From Hobby Chickens to the IoT World — Part 2
From Hobby Chickens to the IoT World — Part 2
I just designed a new sensor case for the BME280 in my HVAC system, and my 3D printer is currently working on the first draft. Now it’s time to write this article…
I am upgrading my home automation IoT systems, which I have developed as a hobby. In the HVAC system, I now have three BME280 sensors measuring temperature, relative humidity, and pressure:
- one measures incoming air to the HVAC,
- another measures outgoing air to the rooms,
- and the third measures ‘bad air’ from the rooms.
Old sensor cases are available at Codeberg and MicroPython code at Codeberg.

BME280 sensors inside the HVAC unit
Let’s look at what information those sensors have sent via the MQTT protocol to InfluxDB, which I visualise with Grafana. Grafana also generates email alerts whenever a value falls out of the expected range.
Here are 1‑year, 30‑day and 7‑day views in Grafana:

One year of sensor data

30 days data

7 days data
But what can I see from these graphs? Anomalies!
For example, on 21 November 2024 around 16:00, the temperature in my garage rose from 8 °C to 13.5 °C. What happened? I started the air‑source heat pump in the garage. I’ve added this information to the trend as a blue vertical dotted line.

Let’s take another example. From the HVAC temperature and moisture sensors, I see peculiar zig‑zag patterns where incoming air temperature and moisture fluctuate. This behaviour is related to the Swegon Casa ILTO 440 Control AC HVAC, which is programmed so that if the incoming temperature is too low, the incoming air flow stops to prevent the heat recovery cell from freezing.

ILTO 440 HVAC system – incoming air motor stepping
In this next example, the red line represents ‘dirty’ air from the rooms, and we see a temperature peak about once a week. This is typical in houses with a sauna: the sauna is about 80–100 °C, and the hot air ends up in the HVAC system. As you can see, the heat exchanger works because the orange line (air going to the rooms) follows the red line. This means that energy is not lost, thanks to the heat exchanger.
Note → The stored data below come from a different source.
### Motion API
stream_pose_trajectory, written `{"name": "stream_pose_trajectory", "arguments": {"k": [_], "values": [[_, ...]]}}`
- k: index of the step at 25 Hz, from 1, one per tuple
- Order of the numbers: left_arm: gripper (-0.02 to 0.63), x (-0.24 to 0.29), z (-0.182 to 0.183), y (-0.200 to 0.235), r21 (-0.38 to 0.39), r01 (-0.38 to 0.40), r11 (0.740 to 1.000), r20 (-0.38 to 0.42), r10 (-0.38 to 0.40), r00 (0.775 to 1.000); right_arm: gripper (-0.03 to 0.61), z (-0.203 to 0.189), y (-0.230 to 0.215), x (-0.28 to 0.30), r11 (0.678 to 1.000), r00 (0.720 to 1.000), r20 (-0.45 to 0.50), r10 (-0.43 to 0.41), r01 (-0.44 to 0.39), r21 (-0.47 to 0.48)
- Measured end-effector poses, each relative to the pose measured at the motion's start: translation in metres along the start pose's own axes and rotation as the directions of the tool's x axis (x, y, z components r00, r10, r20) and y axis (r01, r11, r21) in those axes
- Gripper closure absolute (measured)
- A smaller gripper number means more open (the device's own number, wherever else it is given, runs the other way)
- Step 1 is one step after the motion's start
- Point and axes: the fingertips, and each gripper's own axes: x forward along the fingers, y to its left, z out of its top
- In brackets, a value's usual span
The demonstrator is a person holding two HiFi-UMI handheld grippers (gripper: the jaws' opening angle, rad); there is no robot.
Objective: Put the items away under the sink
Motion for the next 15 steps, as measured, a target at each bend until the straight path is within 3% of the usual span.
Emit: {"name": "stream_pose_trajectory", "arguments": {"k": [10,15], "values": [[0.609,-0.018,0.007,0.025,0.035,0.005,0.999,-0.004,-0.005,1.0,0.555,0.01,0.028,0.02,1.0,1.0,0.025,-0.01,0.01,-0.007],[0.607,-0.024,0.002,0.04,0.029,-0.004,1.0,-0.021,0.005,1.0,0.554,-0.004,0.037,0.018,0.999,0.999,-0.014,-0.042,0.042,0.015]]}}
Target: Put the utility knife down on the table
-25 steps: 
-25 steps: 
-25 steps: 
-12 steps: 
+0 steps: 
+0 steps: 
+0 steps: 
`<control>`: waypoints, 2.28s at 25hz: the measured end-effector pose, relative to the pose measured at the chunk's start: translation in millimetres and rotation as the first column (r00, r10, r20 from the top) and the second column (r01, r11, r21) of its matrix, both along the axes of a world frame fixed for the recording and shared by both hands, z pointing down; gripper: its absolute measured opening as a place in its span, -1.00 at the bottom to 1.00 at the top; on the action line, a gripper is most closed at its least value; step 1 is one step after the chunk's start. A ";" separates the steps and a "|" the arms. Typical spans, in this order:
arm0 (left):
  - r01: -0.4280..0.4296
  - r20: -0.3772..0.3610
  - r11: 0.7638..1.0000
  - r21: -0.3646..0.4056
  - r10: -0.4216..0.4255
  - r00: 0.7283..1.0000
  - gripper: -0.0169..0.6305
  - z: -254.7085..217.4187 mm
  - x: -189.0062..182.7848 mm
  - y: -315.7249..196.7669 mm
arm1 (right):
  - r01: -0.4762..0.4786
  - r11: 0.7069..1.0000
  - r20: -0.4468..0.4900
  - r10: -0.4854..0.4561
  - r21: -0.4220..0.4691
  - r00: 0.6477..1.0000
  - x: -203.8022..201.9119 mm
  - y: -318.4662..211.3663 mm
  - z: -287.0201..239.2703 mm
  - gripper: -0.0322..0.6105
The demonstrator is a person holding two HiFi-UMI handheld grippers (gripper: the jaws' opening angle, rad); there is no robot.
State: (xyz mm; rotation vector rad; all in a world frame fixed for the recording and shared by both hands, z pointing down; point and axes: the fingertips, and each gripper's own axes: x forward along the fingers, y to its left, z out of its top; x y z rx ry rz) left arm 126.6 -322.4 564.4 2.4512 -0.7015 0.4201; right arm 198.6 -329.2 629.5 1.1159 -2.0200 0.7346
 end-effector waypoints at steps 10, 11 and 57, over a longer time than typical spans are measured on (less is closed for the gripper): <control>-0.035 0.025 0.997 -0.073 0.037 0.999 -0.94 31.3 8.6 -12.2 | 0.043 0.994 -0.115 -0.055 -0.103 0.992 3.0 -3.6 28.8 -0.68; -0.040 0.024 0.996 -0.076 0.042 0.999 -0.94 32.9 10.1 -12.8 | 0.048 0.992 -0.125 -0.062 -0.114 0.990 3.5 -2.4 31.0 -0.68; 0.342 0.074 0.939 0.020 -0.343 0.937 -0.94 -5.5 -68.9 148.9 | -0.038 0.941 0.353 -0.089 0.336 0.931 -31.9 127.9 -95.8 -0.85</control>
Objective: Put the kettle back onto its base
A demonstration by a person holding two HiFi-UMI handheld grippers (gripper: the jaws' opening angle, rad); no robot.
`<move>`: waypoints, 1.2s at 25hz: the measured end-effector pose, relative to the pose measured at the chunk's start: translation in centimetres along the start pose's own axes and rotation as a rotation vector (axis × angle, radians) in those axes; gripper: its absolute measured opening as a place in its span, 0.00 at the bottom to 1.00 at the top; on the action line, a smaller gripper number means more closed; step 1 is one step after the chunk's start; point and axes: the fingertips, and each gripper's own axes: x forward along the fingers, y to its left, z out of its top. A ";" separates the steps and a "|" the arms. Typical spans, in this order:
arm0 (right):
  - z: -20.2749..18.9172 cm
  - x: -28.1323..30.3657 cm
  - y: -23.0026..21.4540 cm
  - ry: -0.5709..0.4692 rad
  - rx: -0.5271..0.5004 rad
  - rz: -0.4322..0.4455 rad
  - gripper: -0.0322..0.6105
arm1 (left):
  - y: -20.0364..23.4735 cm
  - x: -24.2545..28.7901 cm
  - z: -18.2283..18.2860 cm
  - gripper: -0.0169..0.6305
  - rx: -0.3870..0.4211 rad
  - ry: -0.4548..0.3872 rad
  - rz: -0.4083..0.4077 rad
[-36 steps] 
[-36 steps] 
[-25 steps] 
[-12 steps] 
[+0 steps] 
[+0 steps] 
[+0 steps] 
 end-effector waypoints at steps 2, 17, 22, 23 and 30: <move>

Heating the sauna shows up in the trends
What else can we see? For example, if the filters of the HVAC system become clogged (which typically happens in autumn when many mosquitoes and other debris end up in the filters), the pressure difference between the incoming and outgoing air drifts.

Drifting pressure prior to filter cleaning
As you can see, with simple ideas, you can monitor the health of your home and carry out preventive maintenance. Currently, I am testing a few scenarios for controlling systems using AI‑based data, which could reduce the house’s energy consumption. Zigbee‑controlled relays and automation components assist with this.
In Finland, HVAC systems are designed to ventilate air so that room air is replaced every two hours, or at least 6 litres of fresh air per person per second. In my case, the HVAC system operates in the ‘normal’ setting, resulting in an air exchange rate of 2.1–2.45 times per hour for a total air volume of 335 m³ (based on my anemometer measurements). That means 703,500 litres/hour to 820,750 litres/hour! While effective for ventilation, this is excessive from a heating perspective because the more heated air you exchange, the more energy you lose.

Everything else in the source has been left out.